# Pak Supermarket



## miss direct (Jan 25, 2008)

Does anyone in Birmingham go to Pak supermarket? I used to live right by one and shop there all the time. 

They are making a huge one in Washwood Heath.


----------



## mr steev (Jan 29, 2008)

Are they a chain then? 
There's a 'PAK Continental' Asian supermarket by me here in Wolves (I guess it's the same).

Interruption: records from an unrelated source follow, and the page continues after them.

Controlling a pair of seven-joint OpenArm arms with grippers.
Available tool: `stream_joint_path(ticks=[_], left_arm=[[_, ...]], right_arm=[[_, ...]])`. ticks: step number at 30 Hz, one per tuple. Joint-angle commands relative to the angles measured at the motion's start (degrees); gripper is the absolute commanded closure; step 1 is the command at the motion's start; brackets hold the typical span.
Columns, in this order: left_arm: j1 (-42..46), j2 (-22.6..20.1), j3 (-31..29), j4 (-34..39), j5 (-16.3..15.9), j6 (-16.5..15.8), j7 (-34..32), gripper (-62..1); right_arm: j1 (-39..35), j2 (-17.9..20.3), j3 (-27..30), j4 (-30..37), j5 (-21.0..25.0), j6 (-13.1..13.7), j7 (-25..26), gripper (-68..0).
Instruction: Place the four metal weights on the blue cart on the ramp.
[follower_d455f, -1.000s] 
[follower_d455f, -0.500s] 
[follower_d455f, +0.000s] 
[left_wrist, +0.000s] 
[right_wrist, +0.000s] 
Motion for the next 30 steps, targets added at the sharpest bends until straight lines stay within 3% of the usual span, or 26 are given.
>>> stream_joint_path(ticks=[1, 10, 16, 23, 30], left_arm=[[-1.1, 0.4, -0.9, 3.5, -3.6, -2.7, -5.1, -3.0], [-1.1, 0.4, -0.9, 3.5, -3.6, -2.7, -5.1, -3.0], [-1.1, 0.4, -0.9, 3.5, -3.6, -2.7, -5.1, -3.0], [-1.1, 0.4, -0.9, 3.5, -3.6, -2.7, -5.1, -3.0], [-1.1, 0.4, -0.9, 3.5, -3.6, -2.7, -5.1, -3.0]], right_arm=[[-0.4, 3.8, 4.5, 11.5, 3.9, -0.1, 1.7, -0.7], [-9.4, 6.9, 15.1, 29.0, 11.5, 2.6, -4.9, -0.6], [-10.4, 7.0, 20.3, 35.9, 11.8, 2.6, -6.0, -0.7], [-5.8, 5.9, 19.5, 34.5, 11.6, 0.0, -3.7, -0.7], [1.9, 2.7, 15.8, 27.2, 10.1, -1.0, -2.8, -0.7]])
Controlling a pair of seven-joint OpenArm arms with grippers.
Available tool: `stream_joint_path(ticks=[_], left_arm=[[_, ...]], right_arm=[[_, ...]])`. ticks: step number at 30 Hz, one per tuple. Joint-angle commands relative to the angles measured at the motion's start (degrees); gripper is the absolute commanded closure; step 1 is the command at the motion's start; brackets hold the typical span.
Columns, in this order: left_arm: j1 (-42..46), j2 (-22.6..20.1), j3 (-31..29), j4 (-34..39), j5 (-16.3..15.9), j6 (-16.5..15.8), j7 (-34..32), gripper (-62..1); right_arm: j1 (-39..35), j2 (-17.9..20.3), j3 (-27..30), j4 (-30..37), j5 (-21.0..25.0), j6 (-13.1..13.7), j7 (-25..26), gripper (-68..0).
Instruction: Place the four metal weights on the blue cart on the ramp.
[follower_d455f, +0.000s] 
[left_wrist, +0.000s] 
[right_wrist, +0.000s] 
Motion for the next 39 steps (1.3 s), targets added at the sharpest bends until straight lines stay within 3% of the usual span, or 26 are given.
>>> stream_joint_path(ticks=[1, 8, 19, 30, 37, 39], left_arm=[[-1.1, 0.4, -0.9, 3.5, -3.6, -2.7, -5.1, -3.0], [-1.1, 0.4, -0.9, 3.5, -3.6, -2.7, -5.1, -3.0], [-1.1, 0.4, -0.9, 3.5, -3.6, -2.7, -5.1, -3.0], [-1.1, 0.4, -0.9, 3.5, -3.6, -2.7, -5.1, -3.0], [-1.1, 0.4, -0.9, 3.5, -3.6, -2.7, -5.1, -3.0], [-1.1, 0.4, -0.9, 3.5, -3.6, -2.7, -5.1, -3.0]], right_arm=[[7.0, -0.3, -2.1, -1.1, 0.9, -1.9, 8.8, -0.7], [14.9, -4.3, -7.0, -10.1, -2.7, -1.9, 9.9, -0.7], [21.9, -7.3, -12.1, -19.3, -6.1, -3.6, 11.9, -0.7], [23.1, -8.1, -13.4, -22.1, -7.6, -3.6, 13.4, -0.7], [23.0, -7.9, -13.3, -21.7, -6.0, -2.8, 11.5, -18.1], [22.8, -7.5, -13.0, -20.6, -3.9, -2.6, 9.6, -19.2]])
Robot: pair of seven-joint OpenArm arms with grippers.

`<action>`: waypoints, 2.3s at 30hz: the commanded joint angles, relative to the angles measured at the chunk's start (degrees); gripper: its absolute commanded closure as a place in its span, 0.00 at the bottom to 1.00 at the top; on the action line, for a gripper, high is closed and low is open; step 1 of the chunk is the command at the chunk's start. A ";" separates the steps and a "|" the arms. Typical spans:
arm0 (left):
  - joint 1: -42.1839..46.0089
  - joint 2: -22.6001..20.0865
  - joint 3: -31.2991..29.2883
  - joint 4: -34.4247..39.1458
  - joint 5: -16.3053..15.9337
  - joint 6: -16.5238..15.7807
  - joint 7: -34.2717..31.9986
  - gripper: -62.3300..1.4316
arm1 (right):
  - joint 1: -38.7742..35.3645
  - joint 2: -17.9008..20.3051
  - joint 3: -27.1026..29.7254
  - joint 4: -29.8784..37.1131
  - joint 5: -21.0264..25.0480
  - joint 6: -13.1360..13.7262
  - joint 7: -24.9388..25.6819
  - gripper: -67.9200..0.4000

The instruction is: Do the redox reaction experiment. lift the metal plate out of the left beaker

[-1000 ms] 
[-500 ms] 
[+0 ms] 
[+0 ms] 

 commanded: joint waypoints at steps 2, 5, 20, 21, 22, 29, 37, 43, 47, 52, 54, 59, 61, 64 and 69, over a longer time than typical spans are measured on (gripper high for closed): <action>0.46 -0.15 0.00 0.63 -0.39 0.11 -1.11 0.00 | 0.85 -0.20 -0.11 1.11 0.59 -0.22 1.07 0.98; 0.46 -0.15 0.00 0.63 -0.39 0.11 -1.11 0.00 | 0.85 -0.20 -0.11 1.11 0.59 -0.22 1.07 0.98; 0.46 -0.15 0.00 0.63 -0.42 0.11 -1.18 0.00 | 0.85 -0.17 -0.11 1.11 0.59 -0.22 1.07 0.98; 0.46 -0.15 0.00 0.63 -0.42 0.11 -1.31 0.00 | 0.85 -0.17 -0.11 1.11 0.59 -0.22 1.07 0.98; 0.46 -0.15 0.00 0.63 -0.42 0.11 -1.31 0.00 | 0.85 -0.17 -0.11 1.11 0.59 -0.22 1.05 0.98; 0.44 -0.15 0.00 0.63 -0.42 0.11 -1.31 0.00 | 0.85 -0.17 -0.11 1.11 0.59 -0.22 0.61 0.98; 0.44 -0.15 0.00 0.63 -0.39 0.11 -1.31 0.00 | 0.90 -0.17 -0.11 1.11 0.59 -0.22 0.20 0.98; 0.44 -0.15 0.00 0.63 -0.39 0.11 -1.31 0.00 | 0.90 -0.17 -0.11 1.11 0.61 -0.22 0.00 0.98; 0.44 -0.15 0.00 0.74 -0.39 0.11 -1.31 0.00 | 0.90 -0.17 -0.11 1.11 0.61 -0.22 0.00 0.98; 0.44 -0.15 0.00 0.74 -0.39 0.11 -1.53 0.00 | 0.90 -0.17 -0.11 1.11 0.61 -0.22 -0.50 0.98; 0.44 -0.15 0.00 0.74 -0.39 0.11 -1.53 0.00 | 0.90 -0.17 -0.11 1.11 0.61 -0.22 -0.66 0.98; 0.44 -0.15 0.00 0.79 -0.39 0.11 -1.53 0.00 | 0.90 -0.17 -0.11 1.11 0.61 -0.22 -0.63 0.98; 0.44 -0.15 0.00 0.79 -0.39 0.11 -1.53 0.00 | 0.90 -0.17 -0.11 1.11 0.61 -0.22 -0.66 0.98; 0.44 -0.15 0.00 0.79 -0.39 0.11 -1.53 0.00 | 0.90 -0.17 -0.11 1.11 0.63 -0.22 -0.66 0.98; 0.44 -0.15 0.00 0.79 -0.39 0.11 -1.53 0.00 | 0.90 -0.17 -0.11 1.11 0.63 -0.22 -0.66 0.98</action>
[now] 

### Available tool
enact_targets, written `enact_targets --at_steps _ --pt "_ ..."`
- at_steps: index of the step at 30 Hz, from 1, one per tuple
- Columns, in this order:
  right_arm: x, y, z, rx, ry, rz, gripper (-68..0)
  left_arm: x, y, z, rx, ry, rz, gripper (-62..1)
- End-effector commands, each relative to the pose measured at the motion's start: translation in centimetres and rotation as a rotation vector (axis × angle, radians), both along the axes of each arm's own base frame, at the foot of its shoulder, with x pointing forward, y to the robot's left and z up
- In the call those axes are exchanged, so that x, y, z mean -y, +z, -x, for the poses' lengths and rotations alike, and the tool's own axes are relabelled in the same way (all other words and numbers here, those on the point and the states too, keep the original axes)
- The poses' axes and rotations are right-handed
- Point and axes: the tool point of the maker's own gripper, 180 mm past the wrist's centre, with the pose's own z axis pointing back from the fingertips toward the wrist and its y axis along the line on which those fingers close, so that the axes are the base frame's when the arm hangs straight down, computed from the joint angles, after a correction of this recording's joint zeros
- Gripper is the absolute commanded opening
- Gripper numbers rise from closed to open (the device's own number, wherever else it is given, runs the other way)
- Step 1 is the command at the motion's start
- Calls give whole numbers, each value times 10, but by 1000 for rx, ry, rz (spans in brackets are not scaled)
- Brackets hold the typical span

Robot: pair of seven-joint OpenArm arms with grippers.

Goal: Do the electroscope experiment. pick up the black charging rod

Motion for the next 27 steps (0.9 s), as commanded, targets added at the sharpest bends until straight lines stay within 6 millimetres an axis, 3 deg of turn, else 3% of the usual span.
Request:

It's great


----------



## skyscraper101 (Jan 29, 2008)

They're the ones wot sell oil by the drums and rice by the sack right 

We used to have one when I lived near Harrow I think.


----------



## chio (Jan 29, 2008)

That must be the same as the fantastic PAK Foods in Stoke


----------



## baldrick (Jan 30, 2008)

there isn't one near me, which is a shame 'cos they look fab, frankly.


----------



## Vintage Paw (Feb 7, 2008)

chio said:


> That must be the same as the fantastic PAK Foods in Stoke



Indeed. Although I prefer to support Al-Murshid's across the road - it was there first, it's smaller, the veg tends to be fresher, and the women who work behind the till are really chatty - unlike the miserable sods who work the tills at Pak Foods.


----------



## Mogden (Feb 8, 2008)

There's a Pak Foods in Normo here in Derby. I like it there and have heard that there's an even bigger Indian style supermarket a bit further up. I was gonna investigate last week but the heavens opened and it put me off pootling down there.


----------



## Herbsman. (Mar 8, 2008)

I go to the one in Cape Hill. They're opening a new one in Cape Hill. So I assume the old one will close.


----------



## miss direct (Mar 9, 2008)

do you live near cape hill? I live by there, when I'm at home.


----------



## Herbsman. (Mar 9, 2008)

Yeh, I live in B**rw**d


----------



## miss direct (Mar 10, 2008)

Bearwood's a bit nicer than the cape..but the cape is good for fruit and veg, and chickens feet.


----------